Несмотря на тяжелую болезнь и вынужденное бездействие, Фирочка осталась верна своему оптимистичному характеру, открытому новым знаниям почти до самого конца. Она продолжала быть в курсе событий, и когда Наташа возвращалась вечером с работы, Фирочка была готова рассказать ей последние новости. Это была эпоха потрясений для Советского Союза. Целые народы стремились выйти из этого Союза, который стал для них тесен. Национально-освободительные движения еще не достигли своего апогея, и Наташа тревожилась о здоровье своей мамы, потому что та принимала все близко к сердцу и предвидела тяжелые последствия, которые причинит евреям отделение других народов от России.
Они часто беседовали о происходящем в стране и делились друг с другом своими сомнениями. «Погляди, что творят «младшие братья» своему «старшему брату», – говорила Фирочка. «Все они бунтуют и требуют независимости! Дай бог, чтобы обошлось без гражданской войны».
«А сможет Россия обойтись без республик?» – спрашивала Наташа.

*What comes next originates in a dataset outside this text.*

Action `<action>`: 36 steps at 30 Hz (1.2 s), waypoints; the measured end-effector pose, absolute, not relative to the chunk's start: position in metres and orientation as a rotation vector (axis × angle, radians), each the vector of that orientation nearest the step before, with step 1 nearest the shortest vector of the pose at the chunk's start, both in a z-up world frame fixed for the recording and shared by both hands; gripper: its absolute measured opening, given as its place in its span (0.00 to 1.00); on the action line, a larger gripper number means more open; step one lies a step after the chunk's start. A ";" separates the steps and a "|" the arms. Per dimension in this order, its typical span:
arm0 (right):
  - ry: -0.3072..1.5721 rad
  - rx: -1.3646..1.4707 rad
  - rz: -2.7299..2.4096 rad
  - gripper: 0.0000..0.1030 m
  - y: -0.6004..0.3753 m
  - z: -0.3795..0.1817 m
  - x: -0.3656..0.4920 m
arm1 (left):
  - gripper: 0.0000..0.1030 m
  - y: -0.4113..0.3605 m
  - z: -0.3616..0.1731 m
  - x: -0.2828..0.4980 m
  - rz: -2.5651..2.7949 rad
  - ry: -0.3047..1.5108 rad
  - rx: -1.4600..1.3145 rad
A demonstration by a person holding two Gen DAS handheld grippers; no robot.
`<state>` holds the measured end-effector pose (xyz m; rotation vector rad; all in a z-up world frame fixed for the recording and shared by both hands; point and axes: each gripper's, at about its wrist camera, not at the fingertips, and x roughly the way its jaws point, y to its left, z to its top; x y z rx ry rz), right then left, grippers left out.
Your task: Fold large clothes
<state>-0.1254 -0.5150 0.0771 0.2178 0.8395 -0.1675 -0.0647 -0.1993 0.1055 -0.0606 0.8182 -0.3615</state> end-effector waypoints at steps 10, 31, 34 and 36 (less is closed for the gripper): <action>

– «Конечно, сможет, если поймет, что как раз русский народ больше всех пострадал от советского режима. Смотри, все народы в стране живут более или менее компактно, в своих республиках. Уехавшие в Россию после революции, оставили близких в своих республиках, и сумели сохранить традиции, язык и даже религию. А русские потеряли в процессе советизации почти все. Они стесняются называть себя русскими почти так же, как мы стесняемся называть себя евреями».
«И ты знаешь, доченька, папа твой, в сущности, был героем, ведь он хотя бы раз в жизни посмел сказать то, что считал нужным».
«Да, папа был настоящим героем», подумала Наташа и покраснела при воспоминании о своем отступничестве в деле Бродского, когда ей было почти 18 лет. «Я не смогла проявить себя, как достойная дочь своего отца». Однако она не сказала этого вслух, потому что даже сейчас, более 20 лет спустя, она стыдилась своего тогдашнего поступка. Но на смену этой мысли пришла другая, более трезвая: до Бродского сейчас далеко, как до луны, к тому же теперь он – Нобелевский лауреат, а детей надо спасать, ведь есть вещи, о которых мама не знает, потому что их не рекламируют по телевизору.